_PROBLEM TO WORK ON_
All that should come back is the lines of the data below from the one containing "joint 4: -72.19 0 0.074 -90" to the one containing "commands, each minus", inclusive, exactly as they stand.

# # # #

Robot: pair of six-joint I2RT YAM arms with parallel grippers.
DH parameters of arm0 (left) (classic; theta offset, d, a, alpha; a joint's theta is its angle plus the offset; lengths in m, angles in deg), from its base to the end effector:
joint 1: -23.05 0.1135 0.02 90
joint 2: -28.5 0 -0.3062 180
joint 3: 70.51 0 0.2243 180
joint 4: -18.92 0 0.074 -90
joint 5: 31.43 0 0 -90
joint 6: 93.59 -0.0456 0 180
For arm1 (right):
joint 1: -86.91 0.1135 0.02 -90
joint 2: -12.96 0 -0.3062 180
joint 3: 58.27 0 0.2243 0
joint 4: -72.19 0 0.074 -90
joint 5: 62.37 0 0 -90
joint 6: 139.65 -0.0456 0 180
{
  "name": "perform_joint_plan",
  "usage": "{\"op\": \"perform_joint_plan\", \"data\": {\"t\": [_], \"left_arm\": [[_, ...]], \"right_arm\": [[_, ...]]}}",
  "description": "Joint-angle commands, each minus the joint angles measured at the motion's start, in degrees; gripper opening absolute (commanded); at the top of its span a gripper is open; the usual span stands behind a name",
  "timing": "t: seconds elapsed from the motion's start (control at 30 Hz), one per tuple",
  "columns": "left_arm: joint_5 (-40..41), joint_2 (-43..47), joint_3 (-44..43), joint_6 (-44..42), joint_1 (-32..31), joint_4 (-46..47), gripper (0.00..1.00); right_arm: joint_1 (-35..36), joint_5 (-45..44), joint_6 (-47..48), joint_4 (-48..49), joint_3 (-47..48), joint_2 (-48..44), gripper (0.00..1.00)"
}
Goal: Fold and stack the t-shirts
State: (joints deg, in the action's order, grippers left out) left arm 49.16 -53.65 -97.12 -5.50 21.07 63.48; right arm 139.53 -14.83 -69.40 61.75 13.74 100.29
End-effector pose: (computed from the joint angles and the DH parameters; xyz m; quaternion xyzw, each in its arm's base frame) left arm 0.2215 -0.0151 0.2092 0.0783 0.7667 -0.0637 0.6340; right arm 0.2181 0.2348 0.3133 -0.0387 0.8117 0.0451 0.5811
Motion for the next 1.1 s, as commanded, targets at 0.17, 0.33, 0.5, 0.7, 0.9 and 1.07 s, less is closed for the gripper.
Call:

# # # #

_EXERCISE ANSWER_
joint 4: -72.19 0 0.074 -90
joint 5: 62.37 0 0 -90
joint 6: 139.65 -0.0456 0 180
{
  "name": "perform_joint_plan",
  "usage": "{\"op\": \"perform_joint_plan\", \"data\": {\"t\": [_], \"left_arm\": [[_, ...]], \"right_arm\": [[_, ...]]}}",
  "description": "Joint-angle commands, each minus the joint angles measured at the motion's start, in degrees; gripper opening absolute (commanded); at the top of its span a gripper is open; the usual span stands behind a name",

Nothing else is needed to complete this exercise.